__Supplied records__.
##########
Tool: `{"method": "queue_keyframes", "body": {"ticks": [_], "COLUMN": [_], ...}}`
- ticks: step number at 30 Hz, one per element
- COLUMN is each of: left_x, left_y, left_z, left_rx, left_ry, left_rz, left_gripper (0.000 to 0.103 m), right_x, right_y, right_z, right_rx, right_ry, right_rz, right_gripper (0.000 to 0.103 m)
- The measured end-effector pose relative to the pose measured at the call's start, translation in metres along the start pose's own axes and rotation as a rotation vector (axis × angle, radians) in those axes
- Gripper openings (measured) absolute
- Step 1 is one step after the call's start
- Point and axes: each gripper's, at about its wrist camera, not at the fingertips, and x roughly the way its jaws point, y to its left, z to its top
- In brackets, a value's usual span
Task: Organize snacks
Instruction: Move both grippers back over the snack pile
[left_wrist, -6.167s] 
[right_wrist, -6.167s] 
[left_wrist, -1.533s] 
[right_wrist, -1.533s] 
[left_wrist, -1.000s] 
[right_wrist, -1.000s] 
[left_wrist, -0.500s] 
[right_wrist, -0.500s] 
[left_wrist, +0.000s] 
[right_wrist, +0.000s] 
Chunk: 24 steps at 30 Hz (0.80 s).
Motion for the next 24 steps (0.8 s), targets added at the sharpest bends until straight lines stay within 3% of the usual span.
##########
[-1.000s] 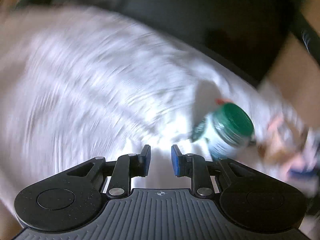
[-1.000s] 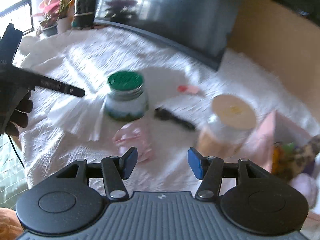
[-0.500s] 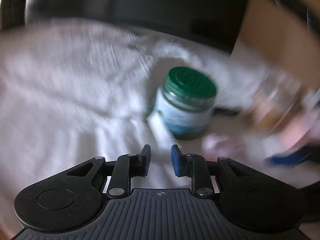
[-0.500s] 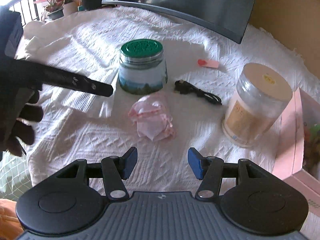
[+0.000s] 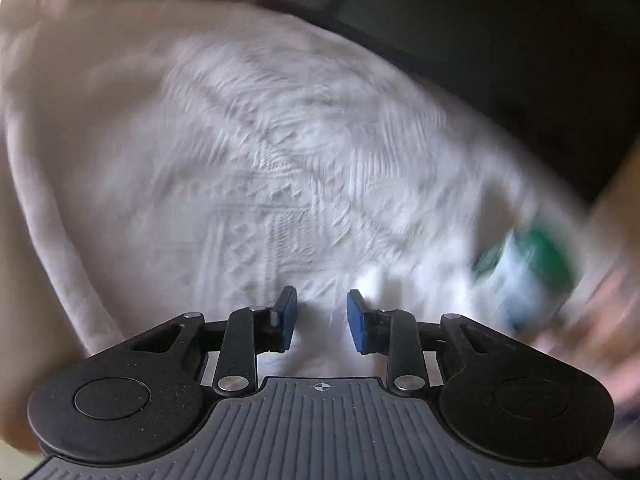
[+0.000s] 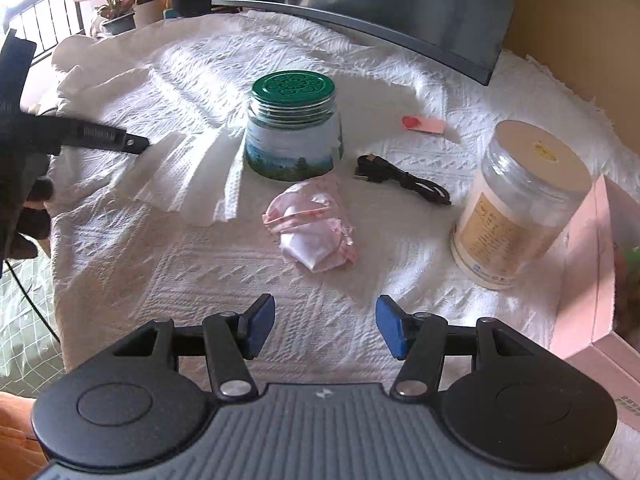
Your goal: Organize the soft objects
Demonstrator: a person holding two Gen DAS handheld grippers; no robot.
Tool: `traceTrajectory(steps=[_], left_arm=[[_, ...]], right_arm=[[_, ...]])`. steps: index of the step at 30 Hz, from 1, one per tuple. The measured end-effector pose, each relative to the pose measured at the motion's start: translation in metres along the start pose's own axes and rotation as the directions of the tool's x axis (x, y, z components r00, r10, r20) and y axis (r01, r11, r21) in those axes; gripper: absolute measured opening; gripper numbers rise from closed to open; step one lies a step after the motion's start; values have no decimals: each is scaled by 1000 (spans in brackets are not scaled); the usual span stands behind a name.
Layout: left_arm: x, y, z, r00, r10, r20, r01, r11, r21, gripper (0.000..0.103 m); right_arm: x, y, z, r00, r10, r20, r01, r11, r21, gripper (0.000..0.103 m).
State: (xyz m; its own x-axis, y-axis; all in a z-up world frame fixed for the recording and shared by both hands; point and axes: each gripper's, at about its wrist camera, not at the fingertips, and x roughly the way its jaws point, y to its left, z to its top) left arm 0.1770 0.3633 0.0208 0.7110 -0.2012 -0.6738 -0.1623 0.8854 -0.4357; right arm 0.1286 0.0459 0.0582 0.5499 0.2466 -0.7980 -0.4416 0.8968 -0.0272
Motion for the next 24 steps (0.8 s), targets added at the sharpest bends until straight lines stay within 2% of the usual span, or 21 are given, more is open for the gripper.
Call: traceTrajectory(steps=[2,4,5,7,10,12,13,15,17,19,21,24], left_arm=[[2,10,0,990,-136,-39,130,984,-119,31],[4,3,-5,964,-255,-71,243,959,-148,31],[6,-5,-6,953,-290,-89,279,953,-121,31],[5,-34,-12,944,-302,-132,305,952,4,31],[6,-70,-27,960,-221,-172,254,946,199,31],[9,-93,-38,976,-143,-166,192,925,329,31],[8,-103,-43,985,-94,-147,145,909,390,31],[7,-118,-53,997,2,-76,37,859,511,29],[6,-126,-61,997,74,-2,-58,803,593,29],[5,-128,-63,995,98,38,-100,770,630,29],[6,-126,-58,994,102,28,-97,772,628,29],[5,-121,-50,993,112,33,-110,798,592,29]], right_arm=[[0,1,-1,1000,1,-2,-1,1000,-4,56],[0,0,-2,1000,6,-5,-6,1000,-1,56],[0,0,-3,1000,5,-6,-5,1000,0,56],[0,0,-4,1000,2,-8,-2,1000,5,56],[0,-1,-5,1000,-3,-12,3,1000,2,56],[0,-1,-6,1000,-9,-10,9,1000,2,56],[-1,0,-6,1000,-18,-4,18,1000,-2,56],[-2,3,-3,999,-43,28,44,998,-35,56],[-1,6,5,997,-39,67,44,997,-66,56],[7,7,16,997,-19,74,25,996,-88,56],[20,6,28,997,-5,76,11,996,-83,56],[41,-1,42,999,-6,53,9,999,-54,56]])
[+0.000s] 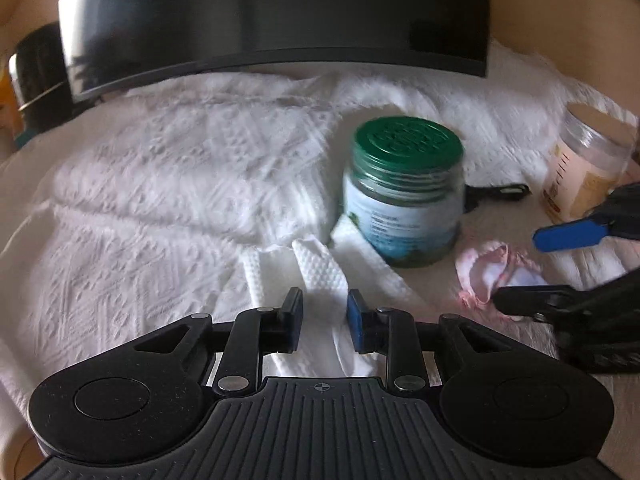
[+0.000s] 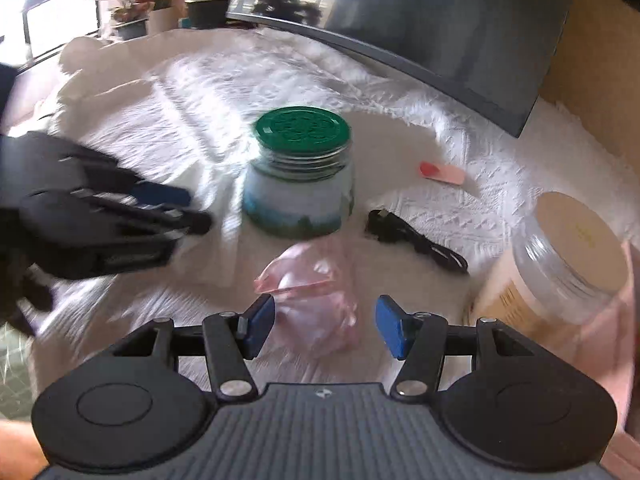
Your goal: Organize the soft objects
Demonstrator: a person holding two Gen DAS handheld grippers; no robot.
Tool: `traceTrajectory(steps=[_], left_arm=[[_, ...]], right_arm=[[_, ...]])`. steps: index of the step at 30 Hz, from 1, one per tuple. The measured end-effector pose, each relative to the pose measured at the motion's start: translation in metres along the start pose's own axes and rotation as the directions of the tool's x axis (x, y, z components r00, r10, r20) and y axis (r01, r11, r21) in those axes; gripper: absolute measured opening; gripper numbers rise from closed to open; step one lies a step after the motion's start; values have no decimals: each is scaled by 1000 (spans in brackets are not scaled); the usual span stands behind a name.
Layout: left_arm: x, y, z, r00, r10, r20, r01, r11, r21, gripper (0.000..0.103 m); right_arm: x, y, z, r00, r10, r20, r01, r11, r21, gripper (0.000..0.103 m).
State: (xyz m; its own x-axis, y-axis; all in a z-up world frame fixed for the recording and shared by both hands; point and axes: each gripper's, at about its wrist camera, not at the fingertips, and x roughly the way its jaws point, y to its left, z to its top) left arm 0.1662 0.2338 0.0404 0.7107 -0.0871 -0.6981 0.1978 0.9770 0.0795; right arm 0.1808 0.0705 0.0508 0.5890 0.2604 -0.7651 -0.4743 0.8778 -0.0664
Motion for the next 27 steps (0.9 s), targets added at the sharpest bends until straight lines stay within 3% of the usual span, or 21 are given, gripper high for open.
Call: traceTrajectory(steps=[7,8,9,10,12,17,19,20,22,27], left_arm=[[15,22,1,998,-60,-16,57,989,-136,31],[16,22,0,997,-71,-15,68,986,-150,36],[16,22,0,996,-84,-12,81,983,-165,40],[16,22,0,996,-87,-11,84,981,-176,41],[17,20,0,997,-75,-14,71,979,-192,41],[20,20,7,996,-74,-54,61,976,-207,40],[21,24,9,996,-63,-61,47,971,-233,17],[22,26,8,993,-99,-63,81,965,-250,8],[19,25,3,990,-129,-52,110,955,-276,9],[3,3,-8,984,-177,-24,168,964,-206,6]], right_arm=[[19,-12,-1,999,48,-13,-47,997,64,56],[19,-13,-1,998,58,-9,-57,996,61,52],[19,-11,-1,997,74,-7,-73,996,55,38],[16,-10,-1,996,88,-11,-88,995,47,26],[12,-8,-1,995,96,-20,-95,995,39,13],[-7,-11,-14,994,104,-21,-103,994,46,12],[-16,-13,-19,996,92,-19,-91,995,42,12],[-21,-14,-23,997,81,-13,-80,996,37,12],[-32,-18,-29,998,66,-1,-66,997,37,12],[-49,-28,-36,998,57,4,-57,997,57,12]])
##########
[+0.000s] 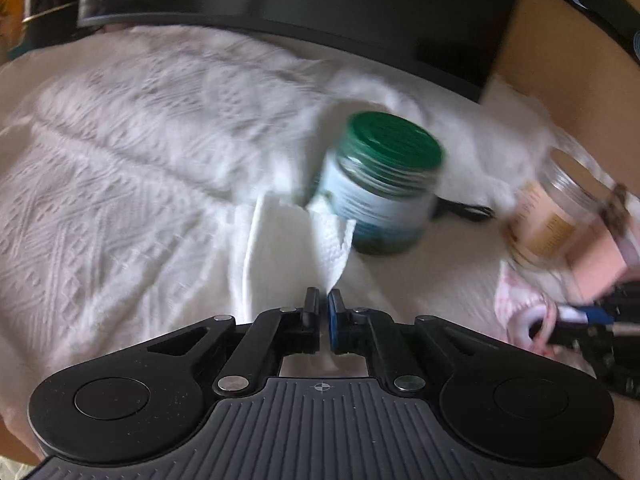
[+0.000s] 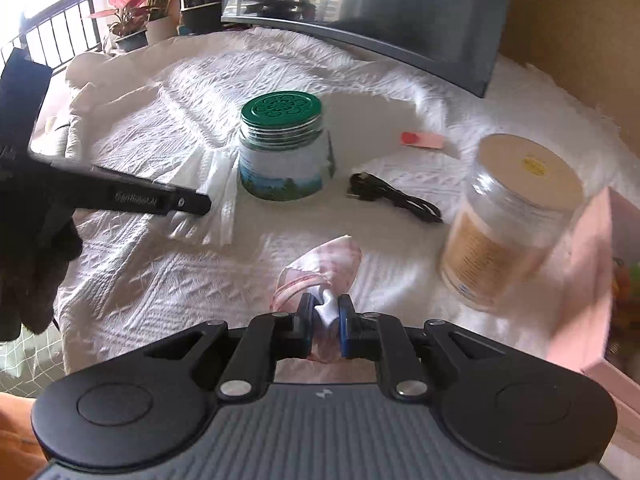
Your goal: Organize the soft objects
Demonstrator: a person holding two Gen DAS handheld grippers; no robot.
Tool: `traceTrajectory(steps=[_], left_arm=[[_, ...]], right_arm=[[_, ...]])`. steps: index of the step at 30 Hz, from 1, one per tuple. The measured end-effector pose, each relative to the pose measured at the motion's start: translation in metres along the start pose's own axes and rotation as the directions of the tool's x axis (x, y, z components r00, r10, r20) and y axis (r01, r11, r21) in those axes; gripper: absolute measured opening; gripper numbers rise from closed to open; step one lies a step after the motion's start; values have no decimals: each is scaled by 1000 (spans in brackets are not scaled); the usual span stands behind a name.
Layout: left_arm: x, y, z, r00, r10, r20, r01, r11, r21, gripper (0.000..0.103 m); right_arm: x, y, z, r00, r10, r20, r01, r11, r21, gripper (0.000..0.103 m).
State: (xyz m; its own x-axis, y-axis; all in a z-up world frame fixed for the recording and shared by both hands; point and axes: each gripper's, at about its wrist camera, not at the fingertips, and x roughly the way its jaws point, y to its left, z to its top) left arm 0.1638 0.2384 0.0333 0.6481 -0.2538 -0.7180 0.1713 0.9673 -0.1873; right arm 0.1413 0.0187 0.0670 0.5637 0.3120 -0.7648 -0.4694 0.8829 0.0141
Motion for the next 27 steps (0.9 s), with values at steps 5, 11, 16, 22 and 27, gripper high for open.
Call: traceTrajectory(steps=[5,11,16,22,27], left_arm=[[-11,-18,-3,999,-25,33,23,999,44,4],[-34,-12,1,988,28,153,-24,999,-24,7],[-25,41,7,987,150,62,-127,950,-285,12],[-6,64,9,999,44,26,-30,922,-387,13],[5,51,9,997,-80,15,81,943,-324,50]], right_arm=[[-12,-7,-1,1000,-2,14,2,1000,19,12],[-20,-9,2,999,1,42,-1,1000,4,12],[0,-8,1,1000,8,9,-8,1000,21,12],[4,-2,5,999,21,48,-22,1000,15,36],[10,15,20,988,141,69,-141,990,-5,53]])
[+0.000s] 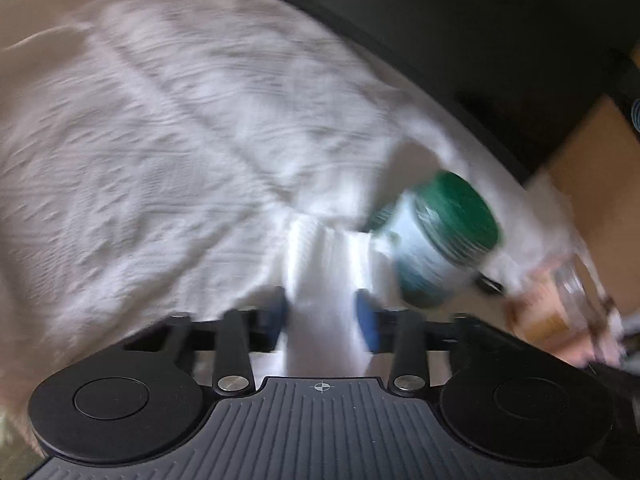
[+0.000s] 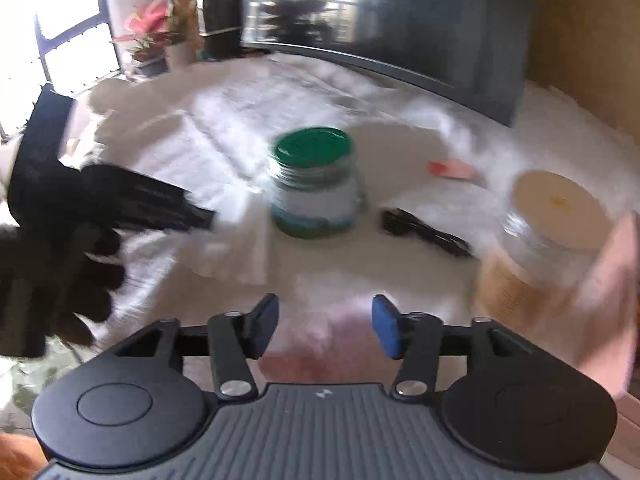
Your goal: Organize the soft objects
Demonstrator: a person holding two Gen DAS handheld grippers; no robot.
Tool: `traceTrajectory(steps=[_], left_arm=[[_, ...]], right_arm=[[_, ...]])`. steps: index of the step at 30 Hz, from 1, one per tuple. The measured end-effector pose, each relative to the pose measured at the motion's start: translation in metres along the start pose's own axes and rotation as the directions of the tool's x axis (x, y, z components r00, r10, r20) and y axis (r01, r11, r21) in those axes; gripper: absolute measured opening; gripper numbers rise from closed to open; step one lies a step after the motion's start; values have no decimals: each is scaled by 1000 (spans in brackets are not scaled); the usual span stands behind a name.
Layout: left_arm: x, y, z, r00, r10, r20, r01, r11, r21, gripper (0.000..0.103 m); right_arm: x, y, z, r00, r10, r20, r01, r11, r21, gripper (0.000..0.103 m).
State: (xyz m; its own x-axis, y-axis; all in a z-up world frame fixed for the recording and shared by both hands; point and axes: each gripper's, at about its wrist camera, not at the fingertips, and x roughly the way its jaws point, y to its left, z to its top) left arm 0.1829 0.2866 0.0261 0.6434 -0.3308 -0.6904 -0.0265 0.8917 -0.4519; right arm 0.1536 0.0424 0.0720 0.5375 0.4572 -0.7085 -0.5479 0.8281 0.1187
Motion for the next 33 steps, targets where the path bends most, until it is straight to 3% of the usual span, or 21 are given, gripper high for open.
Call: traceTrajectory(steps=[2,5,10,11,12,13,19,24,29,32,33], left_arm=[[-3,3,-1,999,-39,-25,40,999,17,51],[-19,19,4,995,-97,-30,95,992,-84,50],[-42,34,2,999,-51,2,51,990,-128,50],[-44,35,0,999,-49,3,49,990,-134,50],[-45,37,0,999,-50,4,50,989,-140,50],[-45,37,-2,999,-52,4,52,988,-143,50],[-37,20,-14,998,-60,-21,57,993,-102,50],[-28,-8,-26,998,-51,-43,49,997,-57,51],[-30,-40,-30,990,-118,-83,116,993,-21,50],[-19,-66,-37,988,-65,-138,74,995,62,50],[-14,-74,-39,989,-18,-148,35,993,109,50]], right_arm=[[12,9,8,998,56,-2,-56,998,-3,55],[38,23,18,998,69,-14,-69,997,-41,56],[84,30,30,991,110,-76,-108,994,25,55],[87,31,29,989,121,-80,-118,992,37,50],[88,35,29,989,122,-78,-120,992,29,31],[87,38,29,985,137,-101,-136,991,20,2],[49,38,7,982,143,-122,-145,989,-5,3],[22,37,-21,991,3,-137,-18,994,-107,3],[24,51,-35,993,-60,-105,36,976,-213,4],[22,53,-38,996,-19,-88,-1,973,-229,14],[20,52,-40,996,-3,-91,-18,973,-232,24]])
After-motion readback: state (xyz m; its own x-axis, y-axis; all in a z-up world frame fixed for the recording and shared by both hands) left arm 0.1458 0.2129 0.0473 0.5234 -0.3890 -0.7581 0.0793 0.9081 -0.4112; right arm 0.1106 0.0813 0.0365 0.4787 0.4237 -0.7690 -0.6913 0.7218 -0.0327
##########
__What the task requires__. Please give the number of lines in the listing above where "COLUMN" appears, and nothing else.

__Exercise result__. 2